Até 25 anos atrás, a catarata era tida como algo inerente ao envelhecimento. “Idosos teriam que conviver com ela de alguma maneira, bem ou mal… ”, afirma o oftalmologista Virgilio Centurion. A facectomia intracapsular era a técnica cirúrgica mais empregada em todo o mundo para a remoção da catarata. A cirurgia exigia pelo menos sete dias de internação hospitalar. “E a restauração visual se completava após um mês da cirurgia, com a prescrição de óculos especiais que provocavam a distorção das imagens e muito medo no paciente na hora de se locomover, pois não garantiam uma percepção real de tempo e espaço”, conta Centurion.

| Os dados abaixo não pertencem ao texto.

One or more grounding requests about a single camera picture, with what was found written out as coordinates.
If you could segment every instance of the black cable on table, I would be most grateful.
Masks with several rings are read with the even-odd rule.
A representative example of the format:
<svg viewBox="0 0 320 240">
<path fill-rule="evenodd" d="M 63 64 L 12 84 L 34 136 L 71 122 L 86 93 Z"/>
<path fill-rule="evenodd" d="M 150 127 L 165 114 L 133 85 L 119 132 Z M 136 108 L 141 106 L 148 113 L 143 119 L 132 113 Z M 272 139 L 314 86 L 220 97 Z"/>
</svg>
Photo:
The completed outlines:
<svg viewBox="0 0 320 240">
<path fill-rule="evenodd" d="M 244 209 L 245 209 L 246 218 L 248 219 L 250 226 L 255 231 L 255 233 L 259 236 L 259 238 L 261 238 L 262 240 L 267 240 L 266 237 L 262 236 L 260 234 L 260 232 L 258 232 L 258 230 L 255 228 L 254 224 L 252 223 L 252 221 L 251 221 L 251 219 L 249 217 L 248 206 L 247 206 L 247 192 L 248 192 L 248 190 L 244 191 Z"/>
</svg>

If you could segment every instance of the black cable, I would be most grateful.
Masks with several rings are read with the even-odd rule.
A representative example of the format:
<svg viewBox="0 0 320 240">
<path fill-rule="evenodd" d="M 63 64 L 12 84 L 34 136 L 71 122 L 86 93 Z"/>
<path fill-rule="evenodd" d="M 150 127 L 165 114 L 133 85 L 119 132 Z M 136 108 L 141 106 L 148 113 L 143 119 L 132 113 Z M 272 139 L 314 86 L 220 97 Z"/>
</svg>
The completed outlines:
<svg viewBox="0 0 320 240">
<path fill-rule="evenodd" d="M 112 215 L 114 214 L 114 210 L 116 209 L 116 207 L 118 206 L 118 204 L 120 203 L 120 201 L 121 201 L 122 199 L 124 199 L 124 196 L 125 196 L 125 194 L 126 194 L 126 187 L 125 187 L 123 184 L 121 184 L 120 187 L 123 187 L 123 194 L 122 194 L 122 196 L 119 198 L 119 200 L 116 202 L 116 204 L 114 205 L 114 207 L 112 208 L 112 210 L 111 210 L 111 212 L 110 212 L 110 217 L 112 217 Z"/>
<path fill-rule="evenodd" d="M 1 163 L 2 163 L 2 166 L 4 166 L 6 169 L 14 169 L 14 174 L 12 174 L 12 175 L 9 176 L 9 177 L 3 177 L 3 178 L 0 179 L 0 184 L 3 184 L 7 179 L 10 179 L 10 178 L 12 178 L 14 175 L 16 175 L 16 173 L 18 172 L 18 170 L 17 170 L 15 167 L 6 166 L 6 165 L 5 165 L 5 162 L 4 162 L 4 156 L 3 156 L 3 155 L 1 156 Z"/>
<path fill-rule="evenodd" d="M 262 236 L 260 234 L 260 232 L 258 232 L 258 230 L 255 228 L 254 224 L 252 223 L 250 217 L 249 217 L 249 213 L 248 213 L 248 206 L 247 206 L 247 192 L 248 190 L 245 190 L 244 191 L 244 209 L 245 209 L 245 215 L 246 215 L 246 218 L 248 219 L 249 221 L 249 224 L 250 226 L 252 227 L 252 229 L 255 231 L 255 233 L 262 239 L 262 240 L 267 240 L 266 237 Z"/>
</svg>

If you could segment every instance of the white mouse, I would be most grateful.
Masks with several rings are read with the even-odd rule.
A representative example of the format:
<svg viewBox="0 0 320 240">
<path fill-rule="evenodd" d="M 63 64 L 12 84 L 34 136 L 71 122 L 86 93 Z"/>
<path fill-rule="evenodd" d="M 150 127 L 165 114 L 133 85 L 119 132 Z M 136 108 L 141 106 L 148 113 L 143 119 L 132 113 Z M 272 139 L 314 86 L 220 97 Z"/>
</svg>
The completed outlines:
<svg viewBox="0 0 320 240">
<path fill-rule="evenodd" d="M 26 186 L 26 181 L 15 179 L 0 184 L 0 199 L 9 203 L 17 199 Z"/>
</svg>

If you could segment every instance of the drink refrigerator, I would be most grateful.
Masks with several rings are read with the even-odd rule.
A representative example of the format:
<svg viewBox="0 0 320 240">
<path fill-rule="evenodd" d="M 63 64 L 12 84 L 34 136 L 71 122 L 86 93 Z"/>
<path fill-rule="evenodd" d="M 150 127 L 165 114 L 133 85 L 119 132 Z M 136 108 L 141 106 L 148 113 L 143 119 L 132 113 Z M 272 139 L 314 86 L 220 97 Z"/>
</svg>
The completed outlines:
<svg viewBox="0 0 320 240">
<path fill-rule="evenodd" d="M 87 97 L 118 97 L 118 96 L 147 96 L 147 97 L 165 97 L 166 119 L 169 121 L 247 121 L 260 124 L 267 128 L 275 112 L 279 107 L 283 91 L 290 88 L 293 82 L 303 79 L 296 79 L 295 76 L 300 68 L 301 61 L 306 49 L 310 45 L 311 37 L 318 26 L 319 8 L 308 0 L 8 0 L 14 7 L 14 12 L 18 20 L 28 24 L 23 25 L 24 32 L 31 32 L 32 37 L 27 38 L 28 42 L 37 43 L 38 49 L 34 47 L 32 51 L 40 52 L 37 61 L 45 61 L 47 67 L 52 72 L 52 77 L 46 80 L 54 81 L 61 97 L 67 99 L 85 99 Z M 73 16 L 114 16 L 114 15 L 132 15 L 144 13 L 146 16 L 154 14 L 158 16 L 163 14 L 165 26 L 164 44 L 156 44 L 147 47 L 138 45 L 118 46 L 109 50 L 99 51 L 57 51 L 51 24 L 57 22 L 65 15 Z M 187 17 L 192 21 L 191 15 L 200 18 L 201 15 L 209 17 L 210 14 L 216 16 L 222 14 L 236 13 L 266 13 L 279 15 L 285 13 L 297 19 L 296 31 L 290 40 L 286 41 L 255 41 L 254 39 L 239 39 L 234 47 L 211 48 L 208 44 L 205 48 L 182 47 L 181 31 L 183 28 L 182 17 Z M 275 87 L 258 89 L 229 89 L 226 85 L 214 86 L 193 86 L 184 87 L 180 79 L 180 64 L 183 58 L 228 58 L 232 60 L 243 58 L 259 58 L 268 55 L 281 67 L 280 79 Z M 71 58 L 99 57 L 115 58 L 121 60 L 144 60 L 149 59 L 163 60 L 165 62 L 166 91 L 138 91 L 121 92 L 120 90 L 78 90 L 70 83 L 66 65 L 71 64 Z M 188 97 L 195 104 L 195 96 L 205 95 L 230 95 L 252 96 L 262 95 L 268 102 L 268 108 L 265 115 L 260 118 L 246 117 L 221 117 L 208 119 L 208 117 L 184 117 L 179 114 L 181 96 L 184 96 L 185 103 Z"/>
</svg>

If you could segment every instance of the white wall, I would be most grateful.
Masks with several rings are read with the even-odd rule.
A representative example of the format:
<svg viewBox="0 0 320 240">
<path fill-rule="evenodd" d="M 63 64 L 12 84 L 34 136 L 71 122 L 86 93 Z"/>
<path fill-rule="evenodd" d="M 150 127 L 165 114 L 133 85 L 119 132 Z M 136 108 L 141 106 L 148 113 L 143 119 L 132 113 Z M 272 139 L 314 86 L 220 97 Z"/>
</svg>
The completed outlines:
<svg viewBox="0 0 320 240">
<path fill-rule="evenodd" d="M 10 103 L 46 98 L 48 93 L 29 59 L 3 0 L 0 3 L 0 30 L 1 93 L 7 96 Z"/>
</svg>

Para evitar os desagradáveis efeitos desta temida cirurgia, os oftalmologistas costumavam esperar a ‘catarata amadurecer’, a doença tinha que alcançar quase o mesmo grau de maturação em ambos os olhos, para que o médico os operasse com o menor intervalo possível. Se a catarata fosse unilateral, nem era operada devido ao pós-operatório conturbado.
Este cenário complicado e desesperançoso para os pacientes idosos que eram portadores de catarata começou a ser transformado com o surgimento da facoemulsificação, em 1967. Após um período de desconfiança, a comunidade oftalmológica começou a aceitar a nova tecnologia e seus conseqüentes benefícios para médicos e pacientes. E o ciclo de boas novas se completa a partir de 1977, com o advento das lentes de Shearing e Sinskey, com elas, o tratamento da catarata deu um salto qualitativo. “A segurança dos ‘então modernos implantes intra-oculares’ propiciou que mais pacientes pudessem ser beneficiados com a cirurgia”, diz o diretor do IMO.

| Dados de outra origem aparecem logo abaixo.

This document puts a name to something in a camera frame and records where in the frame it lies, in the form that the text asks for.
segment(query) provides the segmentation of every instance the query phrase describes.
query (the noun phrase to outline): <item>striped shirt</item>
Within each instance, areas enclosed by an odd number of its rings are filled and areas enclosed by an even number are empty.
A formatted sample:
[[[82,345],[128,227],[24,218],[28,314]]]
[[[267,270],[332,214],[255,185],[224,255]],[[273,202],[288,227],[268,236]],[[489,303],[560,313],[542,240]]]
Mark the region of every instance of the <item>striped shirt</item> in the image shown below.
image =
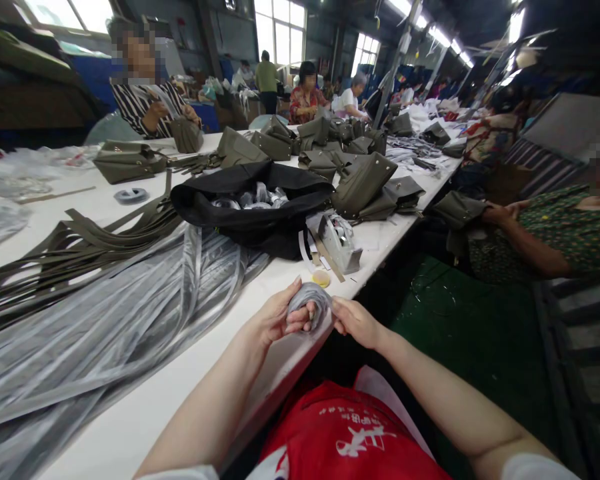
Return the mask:
[[[144,91],[146,93],[146,98],[136,95],[134,88],[140,88],[140,90]],[[169,82],[158,85],[158,88],[166,93],[171,99],[171,102],[174,108],[177,110],[177,113],[179,115],[184,115],[183,108],[186,103],[184,100],[182,100],[178,90],[176,90],[175,87]],[[113,90],[113,96],[118,104],[122,118],[124,118],[124,120],[126,120],[136,132],[146,139],[168,138],[172,136],[169,123],[174,120],[174,118],[171,115],[167,115],[158,121],[158,128],[155,132],[150,132],[147,130],[145,124],[142,122],[142,118],[149,110],[149,106],[151,104],[151,102],[147,99],[151,98],[148,87],[142,85],[132,86],[112,82],[111,89]]]

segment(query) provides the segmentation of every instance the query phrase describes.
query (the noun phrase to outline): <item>hand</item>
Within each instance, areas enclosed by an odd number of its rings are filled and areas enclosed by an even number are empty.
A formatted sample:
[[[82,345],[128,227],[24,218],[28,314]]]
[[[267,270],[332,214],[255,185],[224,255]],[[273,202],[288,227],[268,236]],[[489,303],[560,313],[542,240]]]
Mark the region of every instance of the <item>hand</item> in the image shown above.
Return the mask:
[[[364,348],[372,350],[378,348],[387,333],[387,329],[366,308],[353,300],[334,297],[333,320],[341,335],[349,333]]]
[[[487,208],[482,214],[482,220],[493,225],[501,225],[503,222],[512,219],[514,218],[509,210],[491,202],[487,202]]]
[[[147,115],[152,116],[156,120],[160,120],[169,115],[169,109],[165,107],[165,104],[161,101],[155,101],[149,106]]]
[[[505,208],[506,208],[506,210],[508,210],[508,212],[511,214],[511,217],[514,220],[518,220],[518,217],[520,216],[520,210],[524,210],[528,206],[529,206],[529,200],[524,200],[524,201],[520,201],[520,202],[510,203]]]
[[[192,122],[196,123],[198,125],[198,127],[202,127],[202,120],[200,120],[200,117],[198,117],[198,114],[195,112],[195,110],[193,109],[192,106],[190,106],[189,104],[186,104],[182,108],[182,112],[185,114],[186,118],[188,118]]]
[[[315,313],[314,302],[308,302],[306,306],[287,316],[289,302],[301,286],[302,280],[298,277],[290,286],[270,297],[249,320],[249,323],[258,329],[259,339],[265,348],[269,348],[273,342],[290,333],[311,330],[311,320]]]

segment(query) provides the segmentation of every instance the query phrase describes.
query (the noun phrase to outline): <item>black hair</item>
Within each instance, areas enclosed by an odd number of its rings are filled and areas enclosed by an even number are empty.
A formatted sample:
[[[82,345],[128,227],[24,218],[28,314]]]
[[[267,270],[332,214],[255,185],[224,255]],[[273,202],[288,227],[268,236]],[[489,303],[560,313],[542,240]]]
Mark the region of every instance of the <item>black hair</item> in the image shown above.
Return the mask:
[[[518,88],[517,84],[512,83],[496,90],[491,98],[489,106],[496,114],[510,113],[518,106],[522,99],[523,96],[520,88]]]
[[[298,75],[300,76],[299,85],[304,85],[305,79],[307,77],[315,75],[315,65],[313,64],[313,62],[310,62],[308,60],[302,62],[300,64],[300,73]]]

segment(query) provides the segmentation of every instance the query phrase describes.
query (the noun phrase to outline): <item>gray hair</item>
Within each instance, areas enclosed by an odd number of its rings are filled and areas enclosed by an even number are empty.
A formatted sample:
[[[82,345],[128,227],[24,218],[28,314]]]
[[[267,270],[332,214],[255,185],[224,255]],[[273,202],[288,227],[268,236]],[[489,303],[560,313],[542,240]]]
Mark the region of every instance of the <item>gray hair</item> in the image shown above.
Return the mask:
[[[367,82],[366,76],[362,73],[356,73],[355,76],[351,79],[351,86],[357,87],[358,85],[364,85]]]

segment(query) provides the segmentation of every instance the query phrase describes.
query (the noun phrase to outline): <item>gray fabric roll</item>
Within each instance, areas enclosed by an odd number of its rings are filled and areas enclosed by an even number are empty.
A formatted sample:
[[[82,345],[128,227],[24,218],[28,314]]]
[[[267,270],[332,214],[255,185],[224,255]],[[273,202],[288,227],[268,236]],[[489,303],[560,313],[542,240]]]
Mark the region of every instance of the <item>gray fabric roll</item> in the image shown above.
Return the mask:
[[[315,314],[311,321],[311,331],[314,331],[325,320],[327,311],[331,309],[333,304],[331,296],[317,283],[306,282],[302,284],[298,293],[289,302],[287,315],[293,311],[300,310],[312,300],[315,302]]]

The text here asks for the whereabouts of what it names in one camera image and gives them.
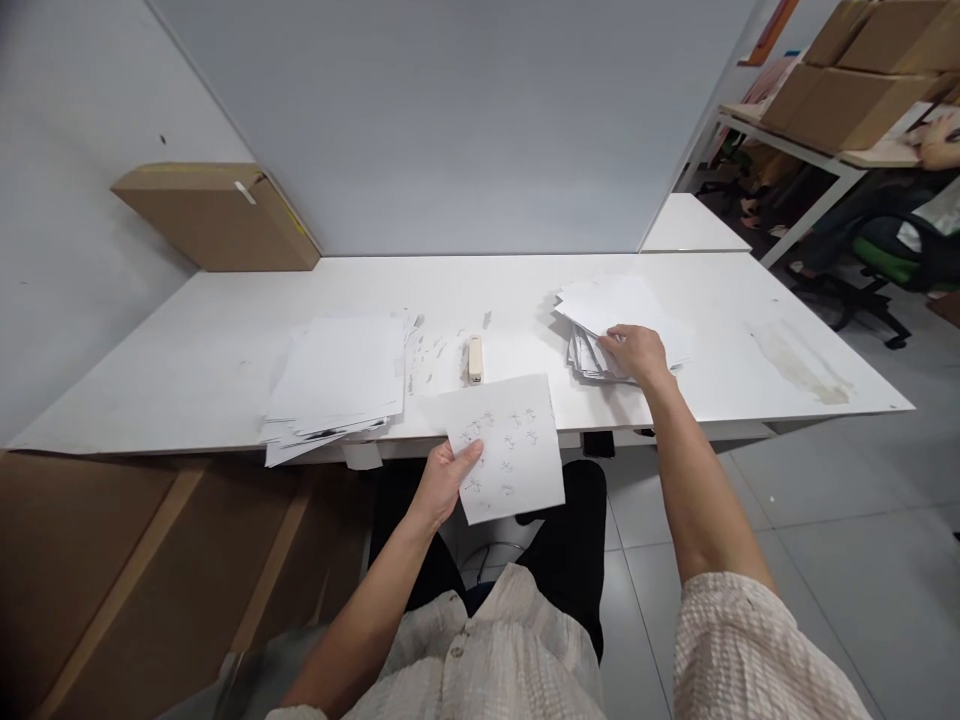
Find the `textured sleeve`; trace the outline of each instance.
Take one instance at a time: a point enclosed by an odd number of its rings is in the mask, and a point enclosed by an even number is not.
[[[309,705],[297,705],[292,708],[271,710],[267,713],[267,720],[327,720],[327,716]]]
[[[675,657],[678,720],[870,717],[780,599],[742,575],[705,573],[687,582]]]

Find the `hand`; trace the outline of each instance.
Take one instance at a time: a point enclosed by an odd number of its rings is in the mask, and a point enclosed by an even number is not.
[[[457,506],[460,483],[482,453],[482,440],[470,443],[460,457],[454,457],[449,440],[437,445],[427,456],[427,467],[407,515],[431,533],[439,530]]]
[[[642,389],[673,379],[667,367],[667,352],[656,331],[639,325],[616,325],[607,330],[607,337],[600,338],[599,342]]]
[[[950,134],[950,131],[953,130],[953,125],[953,114],[941,115],[929,125],[925,126],[923,144],[929,146],[946,142],[947,136]]]

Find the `white desk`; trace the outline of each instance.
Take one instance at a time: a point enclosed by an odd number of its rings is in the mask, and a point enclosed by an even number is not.
[[[770,147],[837,176],[833,185],[763,256],[760,262],[763,263],[764,267],[770,267],[783,257],[784,253],[793,247],[803,237],[803,234],[813,227],[813,224],[823,217],[827,210],[836,205],[869,170],[875,168],[911,168],[920,164],[920,158],[913,148],[891,141],[881,141],[869,150],[848,150],[836,156],[825,155],[818,150],[760,127],[758,105],[721,105],[714,118],[713,132],[705,132],[700,136],[700,141],[690,156],[687,169],[677,184],[681,190],[686,192],[693,189],[690,187],[693,184],[693,175],[700,163],[711,160],[711,158],[705,157],[705,154],[713,142],[717,130],[722,126],[733,128],[748,137],[755,138]]]
[[[817,419],[913,406],[747,253],[323,259],[309,273],[198,273],[11,444],[66,453],[257,446],[289,329],[331,311],[424,315],[406,407],[385,439],[441,437],[428,396],[462,387],[483,337],[485,380],[545,372],[559,430],[649,427],[632,386],[566,364],[554,291],[638,275],[696,330],[680,387],[701,422]]]
[[[641,253],[750,252],[750,246],[689,193],[672,193],[640,248]]]

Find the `white blouse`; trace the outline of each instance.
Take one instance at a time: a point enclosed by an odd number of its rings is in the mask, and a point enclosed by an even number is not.
[[[779,598],[742,575],[684,586],[674,669],[679,719],[869,718]],[[377,683],[345,717],[601,718],[600,667],[587,631],[508,565],[472,618],[452,591],[404,615]],[[267,718],[326,720],[307,706]]]

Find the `office chair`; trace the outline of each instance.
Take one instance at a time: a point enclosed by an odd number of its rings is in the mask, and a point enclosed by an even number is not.
[[[707,180],[700,185],[700,189],[693,194],[694,197],[699,198],[704,195],[722,193],[727,201],[721,210],[723,215],[729,215],[733,210],[734,203],[738,200],[750,197],[750,192],[745,190],[741,184],[741,180],[746,180],[750,177],[750,167],[753,165],[753,159],[740,149],[740,146],[746,139],[747,136],[743,133],[731,130],[727,133],[727,137],[720,146],[720,150],[717,152],[713,162],[710,163],[711,169],[719,165],[736,165],[736,177],[732,180]]]
[[[907,260],[881,250],[866,238],[860,229],[879,217],[892,217],[912,225],[920,236],[920,253],[916,260]],[[933,225],[909,212],[879,210],[858,218],[847,232],[853,236],[853,254],[864,267],[860,274],[873,278],[863,288],[840,278],[823,274],[814,279],[802,278],[791,272],[800,282],[791,290],[813,299],[839,300],[843,306],[840,319],[831,324],[833,330],[845,328],[859,311],[868,312],[893,330],[896,335],[884,344],[891,350],[906,347],[911,332],[889,310],[890,298],[878,291],[893,283],[908,292],[927,293],[931,290],[960,289],[960,231],[945,236]]]

“Como reflexo destes avanços, nos dias de hoje, tanto faz se a catarata afeta apenas um dos olhos ou ambos, se a doença está em diferentes estágios de maturação nos dois olhos, pois os implantes corrigem este problema”, explica Virgilio Centurion. Hoje, para tratar a catarata, o oftalmologista precisa fazer um minucioso estudo sobre a vida do paciente, a terapêutica é completamente personalizada. “É preciso planejar a cirurgia de catarata individualmente. A acuidade visual é devolvida ao paciente de acordo com o seu estilo de vida. Para um paciente portador de catarata que não desenvolve rotineiramente atividades de cunho intelectual, oferecemos uma solução, um tipo de implante ocular, após a remoção da catarata. Para outro que necessita dirigir à noite e ainda mantém um ritmo de trabalho intenso com uso do computador, pensamos em outro tipo de implante”, explica o oftalmologista.
A cirurgia de catarata, que antes se restringia a devolver a ‘visão possível’ aos pacientes, hoje, evoluiu para se tornar um procedimento que tenta libertá-los também do uso de óculos após a cirurgia. “Procuramos restaurar a visão, com o implante das mais diversas lentes intra-oculares, se possível de imediato, e sem necessidade de lentes oftálmicas após a cirurgia”, afirma Virgílio Centurion.